◆ INSTRUCTIONS FOR THE TASK
Starting at the line that contains "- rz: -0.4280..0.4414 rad" and ending at the line that contains "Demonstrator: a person", the lines below are to be given again exactly, with nothing added.

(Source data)
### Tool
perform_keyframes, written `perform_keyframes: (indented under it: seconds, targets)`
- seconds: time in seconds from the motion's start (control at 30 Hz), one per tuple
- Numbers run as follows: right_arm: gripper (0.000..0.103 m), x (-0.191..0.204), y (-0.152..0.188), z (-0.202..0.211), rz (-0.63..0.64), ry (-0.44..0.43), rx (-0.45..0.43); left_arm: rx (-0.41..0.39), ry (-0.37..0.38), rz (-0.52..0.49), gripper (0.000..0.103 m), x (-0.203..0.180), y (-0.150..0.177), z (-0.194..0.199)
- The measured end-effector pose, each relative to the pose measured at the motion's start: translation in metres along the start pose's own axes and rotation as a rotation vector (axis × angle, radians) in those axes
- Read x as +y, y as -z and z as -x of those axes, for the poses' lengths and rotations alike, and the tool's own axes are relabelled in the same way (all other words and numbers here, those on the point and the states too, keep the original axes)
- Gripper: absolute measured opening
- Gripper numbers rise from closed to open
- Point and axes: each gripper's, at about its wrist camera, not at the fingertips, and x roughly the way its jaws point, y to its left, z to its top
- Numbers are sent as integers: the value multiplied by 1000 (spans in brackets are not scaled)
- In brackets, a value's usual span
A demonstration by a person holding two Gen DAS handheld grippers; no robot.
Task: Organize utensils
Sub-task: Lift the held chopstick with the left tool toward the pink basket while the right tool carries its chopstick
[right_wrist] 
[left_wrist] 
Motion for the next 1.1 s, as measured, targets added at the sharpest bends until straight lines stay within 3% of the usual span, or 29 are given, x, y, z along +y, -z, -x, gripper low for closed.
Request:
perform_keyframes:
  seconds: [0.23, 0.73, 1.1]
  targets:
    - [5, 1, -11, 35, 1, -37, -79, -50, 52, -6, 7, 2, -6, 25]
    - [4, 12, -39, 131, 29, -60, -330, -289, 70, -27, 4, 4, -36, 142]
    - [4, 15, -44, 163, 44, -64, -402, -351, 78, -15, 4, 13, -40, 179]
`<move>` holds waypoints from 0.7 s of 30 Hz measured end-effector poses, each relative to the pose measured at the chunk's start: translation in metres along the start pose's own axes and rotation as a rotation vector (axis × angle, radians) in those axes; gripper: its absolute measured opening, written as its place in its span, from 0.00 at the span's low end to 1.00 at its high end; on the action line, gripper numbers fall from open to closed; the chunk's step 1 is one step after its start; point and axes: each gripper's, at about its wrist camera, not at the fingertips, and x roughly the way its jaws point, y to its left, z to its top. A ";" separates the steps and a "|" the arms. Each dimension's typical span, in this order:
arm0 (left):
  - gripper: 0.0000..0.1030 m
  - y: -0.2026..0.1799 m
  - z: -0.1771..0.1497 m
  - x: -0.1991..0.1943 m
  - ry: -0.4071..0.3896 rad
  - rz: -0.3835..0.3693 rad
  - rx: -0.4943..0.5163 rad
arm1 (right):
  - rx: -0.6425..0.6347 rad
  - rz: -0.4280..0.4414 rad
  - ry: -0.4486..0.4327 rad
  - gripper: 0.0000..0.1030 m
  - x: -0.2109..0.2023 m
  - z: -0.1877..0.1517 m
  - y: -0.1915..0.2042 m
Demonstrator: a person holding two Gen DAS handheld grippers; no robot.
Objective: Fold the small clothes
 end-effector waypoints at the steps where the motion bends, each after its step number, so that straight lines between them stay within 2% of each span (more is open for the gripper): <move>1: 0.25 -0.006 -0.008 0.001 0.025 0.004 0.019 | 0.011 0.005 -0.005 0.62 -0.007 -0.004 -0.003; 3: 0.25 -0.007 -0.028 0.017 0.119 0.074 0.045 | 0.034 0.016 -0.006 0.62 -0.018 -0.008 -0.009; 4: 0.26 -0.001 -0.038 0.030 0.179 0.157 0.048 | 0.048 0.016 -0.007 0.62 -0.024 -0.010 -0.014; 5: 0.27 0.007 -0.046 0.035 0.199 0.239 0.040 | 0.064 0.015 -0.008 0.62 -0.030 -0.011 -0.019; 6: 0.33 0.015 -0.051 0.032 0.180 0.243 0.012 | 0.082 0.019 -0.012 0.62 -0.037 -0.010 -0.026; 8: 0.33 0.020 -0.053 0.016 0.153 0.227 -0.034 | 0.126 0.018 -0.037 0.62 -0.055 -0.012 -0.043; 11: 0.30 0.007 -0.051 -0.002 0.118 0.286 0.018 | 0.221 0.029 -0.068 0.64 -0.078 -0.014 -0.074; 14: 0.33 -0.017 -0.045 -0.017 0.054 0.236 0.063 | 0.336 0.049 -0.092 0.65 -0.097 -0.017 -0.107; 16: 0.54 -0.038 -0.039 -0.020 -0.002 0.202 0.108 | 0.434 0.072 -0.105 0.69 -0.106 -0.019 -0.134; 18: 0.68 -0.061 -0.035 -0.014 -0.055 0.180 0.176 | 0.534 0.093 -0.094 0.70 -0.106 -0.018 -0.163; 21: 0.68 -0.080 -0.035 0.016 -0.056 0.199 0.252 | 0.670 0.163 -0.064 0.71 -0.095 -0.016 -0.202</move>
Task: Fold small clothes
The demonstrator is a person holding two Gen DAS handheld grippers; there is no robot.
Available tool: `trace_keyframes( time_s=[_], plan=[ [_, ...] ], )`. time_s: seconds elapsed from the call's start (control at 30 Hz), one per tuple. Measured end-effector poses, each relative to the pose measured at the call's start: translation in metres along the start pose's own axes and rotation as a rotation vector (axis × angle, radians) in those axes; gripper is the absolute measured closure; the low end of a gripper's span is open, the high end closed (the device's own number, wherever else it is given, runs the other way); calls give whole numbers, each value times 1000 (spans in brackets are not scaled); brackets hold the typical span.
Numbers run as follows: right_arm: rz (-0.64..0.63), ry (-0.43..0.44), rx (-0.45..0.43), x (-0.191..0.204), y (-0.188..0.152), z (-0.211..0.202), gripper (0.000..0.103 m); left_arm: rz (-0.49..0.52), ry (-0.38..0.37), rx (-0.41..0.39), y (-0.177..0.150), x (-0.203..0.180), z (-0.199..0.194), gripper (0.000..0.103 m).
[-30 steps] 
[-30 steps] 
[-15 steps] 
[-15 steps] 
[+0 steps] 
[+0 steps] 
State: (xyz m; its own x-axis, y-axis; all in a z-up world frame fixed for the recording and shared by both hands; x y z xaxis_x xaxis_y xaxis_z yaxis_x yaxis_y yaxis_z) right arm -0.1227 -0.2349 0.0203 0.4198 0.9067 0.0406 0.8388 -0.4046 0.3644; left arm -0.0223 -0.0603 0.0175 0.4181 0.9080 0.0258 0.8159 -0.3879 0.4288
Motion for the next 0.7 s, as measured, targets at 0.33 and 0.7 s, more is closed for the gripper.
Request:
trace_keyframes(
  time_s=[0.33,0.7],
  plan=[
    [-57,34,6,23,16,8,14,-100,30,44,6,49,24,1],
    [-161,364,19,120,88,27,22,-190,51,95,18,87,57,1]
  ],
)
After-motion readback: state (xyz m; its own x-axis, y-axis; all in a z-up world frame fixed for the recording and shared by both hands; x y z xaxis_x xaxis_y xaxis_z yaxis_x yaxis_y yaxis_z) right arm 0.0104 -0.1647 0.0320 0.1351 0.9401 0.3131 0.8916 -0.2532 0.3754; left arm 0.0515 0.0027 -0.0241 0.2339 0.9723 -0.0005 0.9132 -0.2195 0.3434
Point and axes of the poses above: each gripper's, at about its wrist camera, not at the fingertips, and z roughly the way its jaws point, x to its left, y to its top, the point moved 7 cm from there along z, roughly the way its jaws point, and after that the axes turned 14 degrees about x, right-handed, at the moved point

◆ ANSWER SECTION
  - rz: -0.4280..0.4414 rad
  - ry: -0.4486..0.4327 rad
  - gripper: 0.0000..0.1030 m
  - x: -0.2109..0.2023 m
  - z: -0.1877..0.1517 m
  - y: -0.1915..0.2042 m
Demonstrator: a person holding two Gen DAS handheld grippers; no robot.

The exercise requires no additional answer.